The config file is heavily commented, so you'll know what each option does. If you want to customize the message further, you might want to explore a Minecraft text generator to get formatting and colors just right before pasting it into the config.
Once configured, you toggle maintenance with a simple command: `/maintenance on` or `/maintenance off`. If you're using a proxy like BungeeCord, you can apply it to specific servers: `/maintenance on survival-1` to put only your main survival server in maintenance mode.
Features That Matter
Beyond the basics, Maintenance has a few standout features worth knowing about.
Auto-timers. You can set a timer that automatically re-enables the server after a certain duration. Scheduled a 1-hour maintenance window? Set the timer and forget it - the server comes back online automatically. Helpful for when you're working late and don't want to remember to flip the switch.
The whitelist. You can grant specific players access during maintenance while everyone else is locked out. Perfect for letting your core admins and builders continue working on fixes or event prep. The whitelist is separate from your normal server whitelist, so it integrates cleanly.
Dynamic messages with variables. The plugin supports placeholder variables in your maintenance message. Use `%TIMER%` to show players exactly how long until the server's back. If your endtimer says the server comes back in 45 minutes, the message displays that countdown in real-time. Players see "Server coming back in 45 minutes," and they don't keep refreshing the server list wondering what's going on.
Multi-language support. If your server has international players, the plugin's translated into tons of languages. The community maintains translations via Crowdin. It's a small detail, but it shows you're thinking about your non-English players.

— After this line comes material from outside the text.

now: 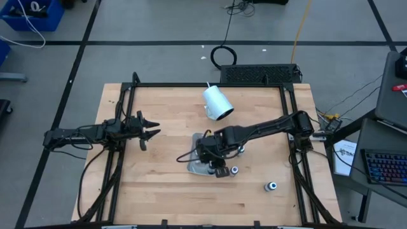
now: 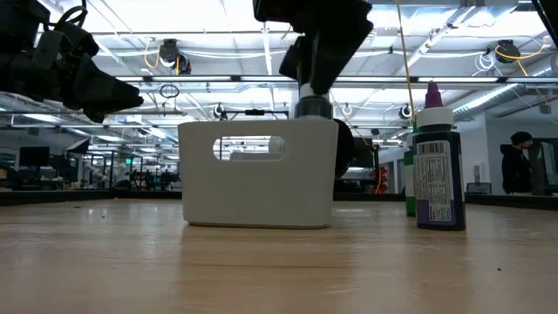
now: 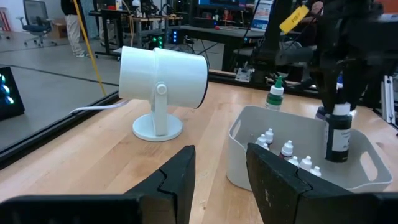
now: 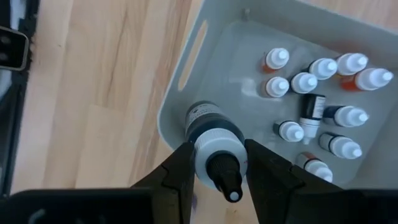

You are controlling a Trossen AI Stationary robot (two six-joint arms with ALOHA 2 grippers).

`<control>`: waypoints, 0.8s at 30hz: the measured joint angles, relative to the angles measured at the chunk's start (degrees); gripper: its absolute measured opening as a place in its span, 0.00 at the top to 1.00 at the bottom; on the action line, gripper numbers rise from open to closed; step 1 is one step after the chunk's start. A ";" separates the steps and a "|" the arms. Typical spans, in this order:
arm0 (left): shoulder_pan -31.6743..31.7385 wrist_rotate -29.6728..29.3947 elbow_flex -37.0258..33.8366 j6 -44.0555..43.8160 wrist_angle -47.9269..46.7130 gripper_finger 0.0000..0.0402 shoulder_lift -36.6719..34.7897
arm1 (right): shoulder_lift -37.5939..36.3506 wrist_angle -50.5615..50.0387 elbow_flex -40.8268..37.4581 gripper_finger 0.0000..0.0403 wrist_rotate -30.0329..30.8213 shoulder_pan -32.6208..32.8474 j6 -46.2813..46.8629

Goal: Pick & Place food coloring
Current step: Put the big black food coloring bottle into the gray bin

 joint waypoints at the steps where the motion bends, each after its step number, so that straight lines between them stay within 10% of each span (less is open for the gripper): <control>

Proxy linking with Redis. Running multiple servers behind Velocity or BungeeCord? Sync maintenance status across all instances through a Redis connection. One command toggles maintenance on every server at once instead of running the command on each proxy individually. Saves time on large networks.
Tips and Gotchas to Know
The biggest gotcha: maintenance mode prevents logins, but it doesn't forcibly disconnect already-connected players. If someone's already on the server when you enable maintenance, they'll keep playing. You'll need to manually kick them or tell them to log out. This is actually intentional - it's safer than forcibly booting everyone, which could cause data corruption if they had unsaved changes.

Some server managers don't realize maintenance mode keeps the server running. If you're trying to restart the entire JVM process, maintenance won't help - you still need to shut down and restart the actual server software. Maintenance is for graceful, online maintenance, not for reboots.
Also, if you're adjusting other server settings while in maintenance mode (like tweaking your server properties), keep in mind that some property changes require a full restart to take effect. Maintenance mode doesn't get around those limitations.
One more thing: the default MOTD message is fine, but it's generic. Spend 10 minutes personalizing it to match your server's tone. A message that says "[MAINTENANCE] Custom survival server is down for updates" feels way more professional than the stock message, and your players will appreciate the personal touch.
Comparing to Other Options
There are other maintenance solutions out there, but Maintenance stands out for customization flexibility. Some plugins lock you into rigid messaging. Others don't support multi-language or proxy setups. Maintenance covers all those bases without bloat.
If you're running a vanilla server and just want the absolute simplest "server is down" message, you could technically just stop the server. But you lose the ability to let staff members stay connected or show players a custom reason. Not worth the trade-off.
For most server types (Paper, Velocity, BungeeCord), Maintenance is honestly the best free option. It's lightweight, actively maintained, and handles edge cases most other plugins ignore.